Paul Verlaine – Bonheur (1891)
Paul Verlaine est avant tout le peintre des clairs-obscurs et des nuances. L’emploi fait par Verlaine de rythmes impairs, d’assonances, de paysages en demi-teintes le confirme bien, rapprochant l’univers poétique des plus belles oeuvres de la peinture impressionniste.
Ce poème appartient au recueil Bonheur
Première lecture :
Son bras droit, dans un geste aimable de douceur,
Repose autour du cou de sa petite sœur,
Et son bras gauche suit le rythme de la jupe.
À coup sûr une idée agréable l’occupe,
Car ses yeux si francs, car sa bouche qui sourit
Témoignent d’une joie intime avec esprit.
Oh ! sa pensée exquise et fine, quelle est-elle ?
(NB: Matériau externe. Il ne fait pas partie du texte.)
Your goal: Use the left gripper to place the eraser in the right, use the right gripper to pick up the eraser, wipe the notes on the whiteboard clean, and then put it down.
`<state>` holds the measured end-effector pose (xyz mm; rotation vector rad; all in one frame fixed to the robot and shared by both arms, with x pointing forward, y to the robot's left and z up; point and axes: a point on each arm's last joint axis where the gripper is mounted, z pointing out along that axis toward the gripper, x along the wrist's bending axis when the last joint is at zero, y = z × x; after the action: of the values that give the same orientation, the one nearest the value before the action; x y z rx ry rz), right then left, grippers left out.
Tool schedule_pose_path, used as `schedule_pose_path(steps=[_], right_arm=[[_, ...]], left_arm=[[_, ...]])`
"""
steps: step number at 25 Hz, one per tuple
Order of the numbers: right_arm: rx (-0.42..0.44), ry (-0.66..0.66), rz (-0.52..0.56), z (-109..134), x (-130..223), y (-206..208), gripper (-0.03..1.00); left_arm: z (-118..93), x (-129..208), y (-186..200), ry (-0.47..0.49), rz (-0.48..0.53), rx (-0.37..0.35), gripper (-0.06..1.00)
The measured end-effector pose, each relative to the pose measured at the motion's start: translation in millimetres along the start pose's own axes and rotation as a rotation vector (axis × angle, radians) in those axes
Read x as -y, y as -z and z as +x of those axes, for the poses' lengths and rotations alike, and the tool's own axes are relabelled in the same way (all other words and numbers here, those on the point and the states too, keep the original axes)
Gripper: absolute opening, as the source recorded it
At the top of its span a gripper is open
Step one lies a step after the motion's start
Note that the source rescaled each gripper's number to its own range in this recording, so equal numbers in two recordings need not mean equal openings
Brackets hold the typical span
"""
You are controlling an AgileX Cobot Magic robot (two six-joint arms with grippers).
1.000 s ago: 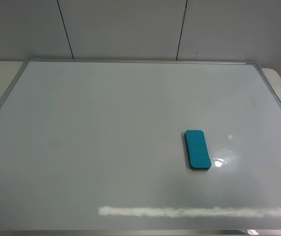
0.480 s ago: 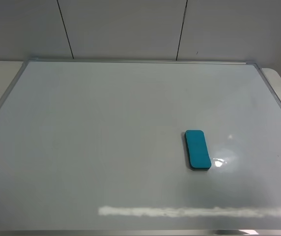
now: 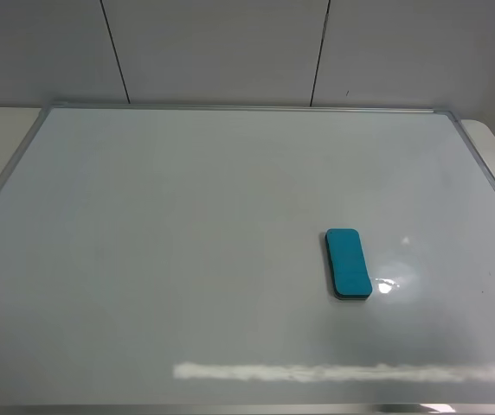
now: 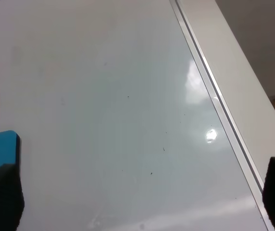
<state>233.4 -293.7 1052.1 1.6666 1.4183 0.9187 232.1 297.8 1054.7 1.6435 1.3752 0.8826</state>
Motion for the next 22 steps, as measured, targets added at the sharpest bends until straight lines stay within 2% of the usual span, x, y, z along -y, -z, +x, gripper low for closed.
schedule_pose_path(steps=[22], right_arm=[[0.000, 0.000, 0.000, 0.0, 0.0, 0.0, 1.00]], left_arm=[[0.0, 0.0, 0.0, 0.000, 0.000, 0.000, 1.00]])
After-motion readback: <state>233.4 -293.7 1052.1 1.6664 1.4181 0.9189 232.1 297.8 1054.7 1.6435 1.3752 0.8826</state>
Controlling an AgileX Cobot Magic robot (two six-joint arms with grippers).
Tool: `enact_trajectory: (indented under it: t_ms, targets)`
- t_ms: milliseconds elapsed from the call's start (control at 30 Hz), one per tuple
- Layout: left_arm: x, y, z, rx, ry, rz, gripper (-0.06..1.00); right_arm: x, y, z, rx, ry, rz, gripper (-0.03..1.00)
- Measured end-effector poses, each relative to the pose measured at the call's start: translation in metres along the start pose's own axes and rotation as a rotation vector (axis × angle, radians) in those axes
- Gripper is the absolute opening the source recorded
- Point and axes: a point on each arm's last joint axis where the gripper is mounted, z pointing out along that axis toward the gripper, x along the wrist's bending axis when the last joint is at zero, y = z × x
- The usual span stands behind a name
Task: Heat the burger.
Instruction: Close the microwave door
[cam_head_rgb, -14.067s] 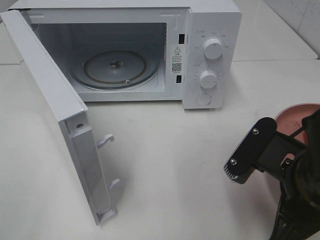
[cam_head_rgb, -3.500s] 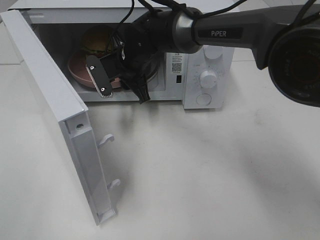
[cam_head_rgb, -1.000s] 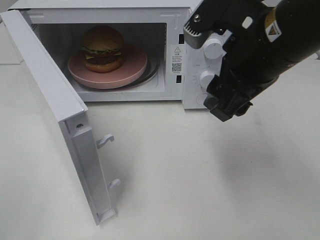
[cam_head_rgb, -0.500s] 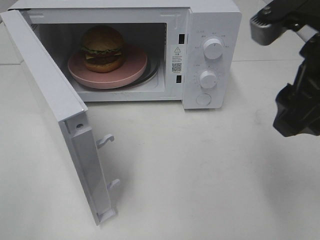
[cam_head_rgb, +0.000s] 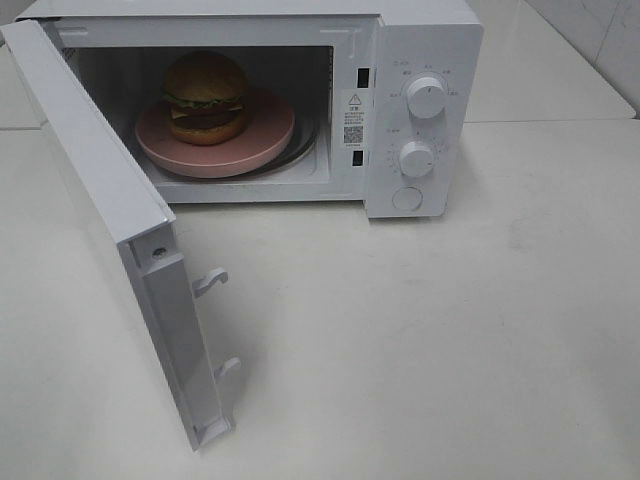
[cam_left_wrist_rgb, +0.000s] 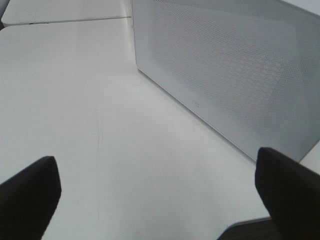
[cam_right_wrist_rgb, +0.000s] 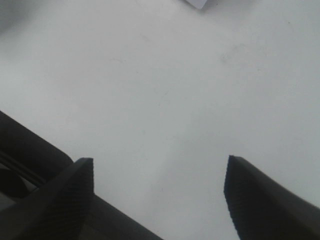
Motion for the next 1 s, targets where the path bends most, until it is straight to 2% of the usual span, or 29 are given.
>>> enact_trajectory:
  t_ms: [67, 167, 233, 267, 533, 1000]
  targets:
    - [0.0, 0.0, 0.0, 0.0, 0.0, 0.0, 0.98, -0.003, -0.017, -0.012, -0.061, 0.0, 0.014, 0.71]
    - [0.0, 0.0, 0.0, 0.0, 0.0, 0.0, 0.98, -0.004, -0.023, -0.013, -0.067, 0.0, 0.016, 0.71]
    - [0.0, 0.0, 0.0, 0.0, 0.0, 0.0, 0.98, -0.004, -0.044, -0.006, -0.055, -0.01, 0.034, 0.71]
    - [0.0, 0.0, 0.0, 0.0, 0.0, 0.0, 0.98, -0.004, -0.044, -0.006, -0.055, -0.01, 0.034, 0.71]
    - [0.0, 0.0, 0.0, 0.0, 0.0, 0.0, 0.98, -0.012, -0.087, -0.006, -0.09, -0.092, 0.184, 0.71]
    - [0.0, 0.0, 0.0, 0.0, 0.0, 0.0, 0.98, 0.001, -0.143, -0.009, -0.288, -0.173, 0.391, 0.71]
Toute mignonne, tout aimable1, et toute belle,
Pour ce portrait, son goût infaillible a choisi
La pose la plus simple et la meilleure aussi :
Debout, le regard droit, en cheveux ; et sa robe
Est longue juste assez pour qu’elle ne dérobe
Qu’à moitié sous ses plis jaloux le bout charmant
D’un pied malicieux imperceptiblement.
1tout aimable – “Tout” est ici un adverbe et signifie “très”. C’est un adverbe variable, exceptionnellement. Placé devant un féminin qui commence par une voyelle il peut -ce n’est pas obligatoire- ne pas prendre de e final: elle est tout aimable.